When we talk about gathering community input, surveys often come to mind. They are a great method for gathering quantitative data — and sometimes open-ended feedback on key topics — but they aren’t the only method for understanding your community’s perceptions, experiences, and needs.
Qualitative research methods — such as focus groups or listening sessions — can help contextualize community feedback, add meaningful color to complex or sensitive topics, and engage otherwise hard-to-reach members of the community.
Research-based focus groups play an important role when it comes to gathering meaningful qualitative data and are a popular choice with the school districts my team and I partner with because of how versatile they are.
A well-run focus group can help your district dive deeper into your stakeholders’ perceptions, beliefs, and attitudes about complex topics. And because participants are surrounded by others who understand them and have similar concerns, you can build a strong rapport that drives authentic dialogues — leading to new perspectives and creative solutions to the issues at hand.
Below, I’ve shared three key ways to leverage focus groups to build trust and gather meaningful qualitative data.
1. Inform survey design
Before crafting your survey, connect with the stakeholder groups you’re interested in collecting survey data from using focus groups. Meeting with stakeholders ahead of time will help you make decisions about who to send the survey to and what types of questions to ask. You’ll also discover what topics you’ll need to ask more questions about and which ones might not be necessary.
2. Dig deeper into survey data
You’ve administered your school survey and analyzed the results — and in some cases you may find you have more questions and want to dive deeper into the “why” behind the survey data. This can be particularly helpful if your survey has revealed new concerns or differences in perception across stakeholder groups. Focus groups can also be a great opportunity to simply ask more questions and really drill down on critical topics.
3. Prioritize qualitative data
Focus groups don’t have to be attached to a survey to be effective. In fact, there are instances where it makes sense to have focus groups serve as the primary research method — such as when you’re already aware of a problem in your district or at a specific school and want to better understand the experiences of impacted stakeholder groups.

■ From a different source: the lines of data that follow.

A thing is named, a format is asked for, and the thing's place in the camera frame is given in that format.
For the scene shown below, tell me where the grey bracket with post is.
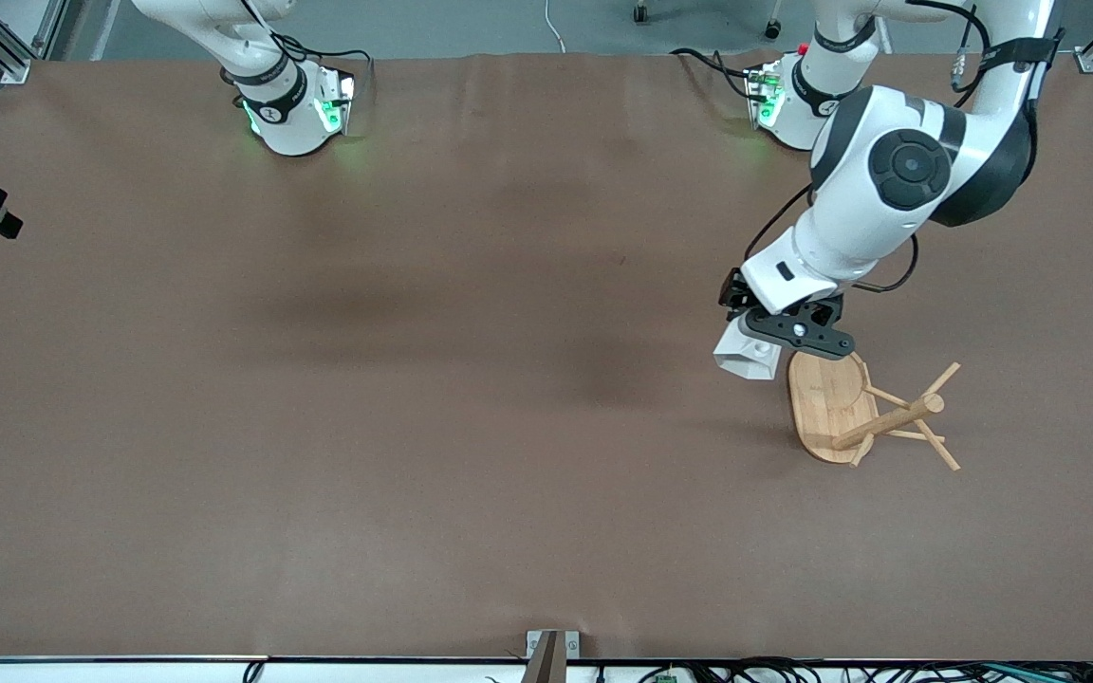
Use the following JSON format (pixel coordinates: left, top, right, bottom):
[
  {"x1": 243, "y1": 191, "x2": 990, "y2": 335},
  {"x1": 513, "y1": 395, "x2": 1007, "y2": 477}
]
[{"x1": 520, "y1": 629, "x2": 582, "y2": 683}]

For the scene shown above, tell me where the brown table cover sheet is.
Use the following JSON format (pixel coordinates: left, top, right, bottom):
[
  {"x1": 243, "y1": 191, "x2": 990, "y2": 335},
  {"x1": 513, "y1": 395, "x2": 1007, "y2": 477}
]
[{"x1": 0, "y1": 52, "x2": 1093, "y2": 662}]

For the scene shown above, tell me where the black arm base cable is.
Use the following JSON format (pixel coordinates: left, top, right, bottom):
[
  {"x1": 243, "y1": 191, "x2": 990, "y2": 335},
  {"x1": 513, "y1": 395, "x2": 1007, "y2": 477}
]
[
  {"x1": 220, "y1": 0, "x2": 374, "y2": 101},
  {"x1": 670, "y1": 47, "x2": 761, "y2": 101}
]

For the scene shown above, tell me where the wooden cup rack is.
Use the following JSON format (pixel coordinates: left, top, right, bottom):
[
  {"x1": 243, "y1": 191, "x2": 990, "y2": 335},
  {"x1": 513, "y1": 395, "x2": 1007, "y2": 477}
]
[{"x1": 787, "y1": 349, "x2": 963, "y2": 472}]

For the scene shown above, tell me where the white faceted cup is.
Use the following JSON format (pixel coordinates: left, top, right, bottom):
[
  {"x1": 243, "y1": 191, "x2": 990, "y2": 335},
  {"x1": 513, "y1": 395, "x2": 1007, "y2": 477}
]
[{"x1": 713, "y1": 318, "x2": 785, "y2": 382}]

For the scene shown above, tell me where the black left arm wrist cable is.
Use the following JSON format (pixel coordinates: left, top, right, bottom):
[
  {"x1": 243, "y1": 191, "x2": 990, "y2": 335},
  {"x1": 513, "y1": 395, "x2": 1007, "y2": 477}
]
[{"x1": 744, "y1": 0, "x2": 995, "y2": 295}]

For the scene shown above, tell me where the black left arm base cable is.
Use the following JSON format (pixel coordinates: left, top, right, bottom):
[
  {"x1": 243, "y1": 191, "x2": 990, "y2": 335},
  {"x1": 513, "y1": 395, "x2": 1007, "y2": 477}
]
[{"x1": 670, "y1": 47, "x2": 761, "y2": 101}]

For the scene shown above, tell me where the black right arm base cable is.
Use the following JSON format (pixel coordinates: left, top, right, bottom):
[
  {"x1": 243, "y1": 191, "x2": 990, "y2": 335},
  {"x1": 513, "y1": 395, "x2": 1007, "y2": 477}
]
[{"x1": 220, "y1": 0, "x2": 374, "y2": 101}]

A prime example might be if you’re aware of a bullying problem at certain schools. Another would be if you’re seeing an uptick in families or employees leaving the district. In these cases, it can be useful to hear more about stakeholder experiences and gather targeted feedback and recommendations.
Alternatively, you may be looking for open feedback and suggestions around key topics, such as staff interest and need for professional development.
“Some districts will do focus groups first and then use that data to develop a survey to see if the greater community has similar feedback. Another option is to collect the survey data, and then use the focus groups to dive deeper into the ‘why’ behind certain responses.” — Dr. Amy Boehl, senior director of research
Do focus groups need to be in-person?
As we’ve learned from the COVID-19 pandemic, virtual meetings are an effective alternative to in-person focus groups — and sometimes more ideal for stakeholders who have busy schedules.
You also can give attendees both in-person and virtual options, which gives them the freedom to decide what is best for them.
Whether in-person or virtual, focus groups will give you a deeper understanding of what your stakeholders want from your district and help develop meaningful action plans. By giving your community the time and space to voice their opinions you will build trust and help strengthen relationships.